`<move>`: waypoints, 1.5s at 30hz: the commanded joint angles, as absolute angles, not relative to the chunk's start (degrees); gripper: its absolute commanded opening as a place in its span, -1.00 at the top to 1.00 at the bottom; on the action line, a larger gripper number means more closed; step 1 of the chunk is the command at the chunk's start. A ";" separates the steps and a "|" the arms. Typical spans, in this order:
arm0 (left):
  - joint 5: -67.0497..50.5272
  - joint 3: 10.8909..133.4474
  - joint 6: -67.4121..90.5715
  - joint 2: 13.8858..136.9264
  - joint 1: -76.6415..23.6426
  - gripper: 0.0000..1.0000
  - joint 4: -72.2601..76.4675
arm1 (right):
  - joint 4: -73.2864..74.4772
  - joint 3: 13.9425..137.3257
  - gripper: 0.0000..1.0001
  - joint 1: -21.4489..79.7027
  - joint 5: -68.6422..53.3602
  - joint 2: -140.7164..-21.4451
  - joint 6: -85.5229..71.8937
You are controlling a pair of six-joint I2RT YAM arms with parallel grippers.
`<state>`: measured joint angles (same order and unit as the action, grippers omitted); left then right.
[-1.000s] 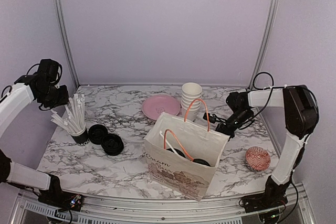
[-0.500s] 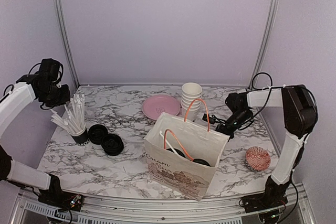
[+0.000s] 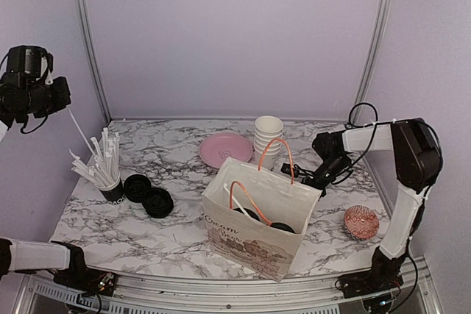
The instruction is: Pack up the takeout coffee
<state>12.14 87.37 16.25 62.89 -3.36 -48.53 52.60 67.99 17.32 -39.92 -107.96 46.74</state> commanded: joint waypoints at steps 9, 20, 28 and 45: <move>4.77 99.58 15.56 61.09 -4.97 1.00 -52.58 | 53.00 68.82 0.25 18.37 -39.55 -108.63 46.68; -31.36 91.98 31.26 59.25 -15.09 1.00 -23.52 | 53.09 69.07 0.25 18.46 -39.46 -108.55 46.49; -27.18 87.28 35.36 64.65 -36.12 1.00 -10.69 | 53.09 69.07 0.25 18.44 -39.20 -108.90 46.43; -28.98 87.45 39.18 82.95 -54.31 1.00 -0.34 | 53.17 68.96 0.24 18.46 -38.77 -108.96 46.67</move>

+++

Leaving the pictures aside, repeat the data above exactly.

`<move>`: waypoints, 1.5s at 30hz: the commanded joint angles, as absolute angles, not relative to the chunk's start (degrees); gripper: its absolute commanded opening as a place in its span, -1.00 at the top to 1.00 at the bottom; on the action line, a larger gripper number means more closed; step 1 of the chunk is the command at the chunk's start. A ";" separates the steps and a "|" the arms. Typical spans, in this order:
arm0 (left):
  - joint 5: -67.0497..50.5272
  - joint 3: 10.8909..133.4474
  - joint 6: -67.4121..90.5715
  - joint 2: 13.8858..136.9264
  - joint 1: -76.6415..23.6426
  - gripper: 0.0000..1.0000
  - joint 4: -72.2601..76.4675
arm1 (right):
  - joint 4: -73.2864..74.4772
  - joint 3: 13.9425..137.3257
  - gripper: 0.0000..1.0001
  - joint 1: -21.4489..79.7027
  - joint 5: -68.6422..53.3602
  - joint 2: -140.7164..-21.4451
  - joint 6: -85.5229..71.8937
You are controlling a pair of six-joint I2RT YAM arms with parallel grippers.
`<state>`: measured joint angles (same order and unit as the action, grippers omitted); left then right.
[-1.000s] 
[-0.500s] 
[+0.000s] 
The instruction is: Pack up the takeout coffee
<state>12.14 87.37 16.25 62.89 -3.36 -48.53 52.60 67.99 17.32 -39.92 -107.96 46.74</state> commanded: joint waypoints at steps 9, 20, 28 and 45: <move>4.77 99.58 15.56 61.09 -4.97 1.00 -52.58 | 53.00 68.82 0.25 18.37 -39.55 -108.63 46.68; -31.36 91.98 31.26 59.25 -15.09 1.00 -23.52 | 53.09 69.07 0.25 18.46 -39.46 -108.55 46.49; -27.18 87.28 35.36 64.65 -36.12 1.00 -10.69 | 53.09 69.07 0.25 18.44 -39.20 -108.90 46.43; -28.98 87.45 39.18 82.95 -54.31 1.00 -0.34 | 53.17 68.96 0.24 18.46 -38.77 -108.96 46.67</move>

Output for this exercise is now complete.